Fazit: Peru ist in großen Teilen vergnügungssteuerpflichtig. Es erscheint uns viel schmutziger und gefährlicher als Bolivien. Vielleicht sieht es anders aus, wenn man im Überlandbus hinter abgedunkelten Scheiben reist (obwohl: Das würden wir auch nicht wollen. Ein Pärchen aus England erzählt uns, dass eine Fahrt statt angekündigter 10 Stunden schon mal 40 Stunden dauern kann). Schade halt, dass die negativen Eindrücke die vielen positiven derart überlagern, dass man sich eigentlich nur noch wünscht, möglichst schnell nach Ecuador zu gelangen, dem ein sehr guter Ruf vorauseilt.

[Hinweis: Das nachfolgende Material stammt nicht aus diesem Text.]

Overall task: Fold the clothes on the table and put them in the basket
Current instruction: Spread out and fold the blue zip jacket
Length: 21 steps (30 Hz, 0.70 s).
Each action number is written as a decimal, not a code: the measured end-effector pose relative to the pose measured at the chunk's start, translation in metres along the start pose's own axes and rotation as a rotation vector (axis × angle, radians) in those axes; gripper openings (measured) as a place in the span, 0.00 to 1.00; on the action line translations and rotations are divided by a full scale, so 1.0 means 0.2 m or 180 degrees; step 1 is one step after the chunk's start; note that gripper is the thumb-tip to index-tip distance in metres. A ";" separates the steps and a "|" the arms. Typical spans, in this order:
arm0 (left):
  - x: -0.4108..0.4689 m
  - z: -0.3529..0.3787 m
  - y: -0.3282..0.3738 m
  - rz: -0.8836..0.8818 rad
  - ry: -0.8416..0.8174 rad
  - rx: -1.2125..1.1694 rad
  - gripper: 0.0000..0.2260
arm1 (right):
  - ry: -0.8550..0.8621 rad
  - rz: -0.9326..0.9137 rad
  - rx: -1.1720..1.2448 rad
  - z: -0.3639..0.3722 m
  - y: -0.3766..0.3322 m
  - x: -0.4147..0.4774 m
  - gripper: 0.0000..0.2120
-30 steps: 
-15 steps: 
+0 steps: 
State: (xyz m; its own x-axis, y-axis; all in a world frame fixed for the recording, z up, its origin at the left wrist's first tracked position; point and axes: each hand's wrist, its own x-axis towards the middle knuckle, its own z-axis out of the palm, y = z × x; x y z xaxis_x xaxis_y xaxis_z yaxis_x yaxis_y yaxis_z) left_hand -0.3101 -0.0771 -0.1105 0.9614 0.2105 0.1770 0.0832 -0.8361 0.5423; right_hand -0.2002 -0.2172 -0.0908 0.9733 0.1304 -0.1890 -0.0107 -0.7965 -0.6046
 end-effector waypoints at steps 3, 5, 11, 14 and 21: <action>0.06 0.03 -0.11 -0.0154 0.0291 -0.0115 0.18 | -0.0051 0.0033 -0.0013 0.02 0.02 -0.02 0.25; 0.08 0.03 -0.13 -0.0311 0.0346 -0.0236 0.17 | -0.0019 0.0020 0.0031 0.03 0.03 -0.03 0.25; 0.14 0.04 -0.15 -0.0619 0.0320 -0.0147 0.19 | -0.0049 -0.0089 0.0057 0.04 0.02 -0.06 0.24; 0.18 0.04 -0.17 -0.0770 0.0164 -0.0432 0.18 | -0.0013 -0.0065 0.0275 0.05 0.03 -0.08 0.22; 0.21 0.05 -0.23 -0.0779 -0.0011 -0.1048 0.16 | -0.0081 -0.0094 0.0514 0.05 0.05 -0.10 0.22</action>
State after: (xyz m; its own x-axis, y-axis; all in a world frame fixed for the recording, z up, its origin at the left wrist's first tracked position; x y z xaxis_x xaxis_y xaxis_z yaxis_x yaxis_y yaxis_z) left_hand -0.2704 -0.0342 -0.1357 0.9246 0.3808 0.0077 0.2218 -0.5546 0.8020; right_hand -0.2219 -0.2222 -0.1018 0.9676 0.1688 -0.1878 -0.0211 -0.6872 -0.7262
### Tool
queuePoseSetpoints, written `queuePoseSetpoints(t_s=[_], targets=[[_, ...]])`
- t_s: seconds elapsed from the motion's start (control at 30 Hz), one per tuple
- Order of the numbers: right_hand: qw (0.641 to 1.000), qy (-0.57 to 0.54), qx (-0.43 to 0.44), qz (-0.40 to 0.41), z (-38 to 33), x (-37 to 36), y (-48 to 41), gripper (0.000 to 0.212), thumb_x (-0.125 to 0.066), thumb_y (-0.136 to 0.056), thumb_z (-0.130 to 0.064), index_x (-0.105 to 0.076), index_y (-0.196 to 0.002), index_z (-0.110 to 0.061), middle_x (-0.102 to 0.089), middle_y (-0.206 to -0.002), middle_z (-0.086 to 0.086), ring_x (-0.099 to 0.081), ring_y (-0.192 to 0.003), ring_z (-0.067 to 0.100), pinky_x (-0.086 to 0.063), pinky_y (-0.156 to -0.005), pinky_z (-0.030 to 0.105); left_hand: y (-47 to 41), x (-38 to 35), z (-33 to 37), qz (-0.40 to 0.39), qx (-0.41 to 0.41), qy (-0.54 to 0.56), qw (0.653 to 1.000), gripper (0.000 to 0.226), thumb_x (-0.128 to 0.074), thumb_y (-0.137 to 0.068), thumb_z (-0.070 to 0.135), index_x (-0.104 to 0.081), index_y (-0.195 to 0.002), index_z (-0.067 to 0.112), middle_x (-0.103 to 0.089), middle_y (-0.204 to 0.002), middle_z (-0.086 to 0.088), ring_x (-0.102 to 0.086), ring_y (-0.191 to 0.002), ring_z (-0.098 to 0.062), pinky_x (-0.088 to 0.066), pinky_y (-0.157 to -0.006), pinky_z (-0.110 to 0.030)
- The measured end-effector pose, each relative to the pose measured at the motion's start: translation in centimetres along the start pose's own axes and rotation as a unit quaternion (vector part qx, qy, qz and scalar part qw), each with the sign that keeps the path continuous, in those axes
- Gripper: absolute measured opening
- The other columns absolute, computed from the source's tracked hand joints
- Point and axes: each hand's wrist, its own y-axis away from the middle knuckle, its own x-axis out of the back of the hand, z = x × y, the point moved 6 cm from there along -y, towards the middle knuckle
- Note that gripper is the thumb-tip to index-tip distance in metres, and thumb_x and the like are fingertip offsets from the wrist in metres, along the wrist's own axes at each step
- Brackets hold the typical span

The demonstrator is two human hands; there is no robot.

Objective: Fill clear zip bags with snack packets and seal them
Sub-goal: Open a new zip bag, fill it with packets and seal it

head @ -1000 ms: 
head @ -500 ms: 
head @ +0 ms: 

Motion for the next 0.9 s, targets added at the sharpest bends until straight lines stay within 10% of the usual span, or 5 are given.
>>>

Noch ein paar Zahlen: Essen gehen kostet für zwei Personen mit Getränken 20 - 30 €. Ein Glas Pisco Sour, an den man sich echt gewöhnen könnte!, 2 bis 3 Euro. Diesel wird in Gallonen angeboten und kostet umgerechnet pro Liter ca. 90 ct. Es gibt unglaublich viele Tankstellen! Schulnoten für Straßen: außerhalb der Städte 2, innerhalb 6 *. Straßengebühr wird häufig erhoben. Die Versorgung mit Lebensmitteln ist überhaupt kein Problem. Die großen Märkte sind sehr gut sortiert. An den Straßenrändern wird viel Obst usw. angeboten, was einem aber in der benzingeschwängerten, staubigen Luft und zwischen Müllhaufen nicht gerade appetitlich serviert wird.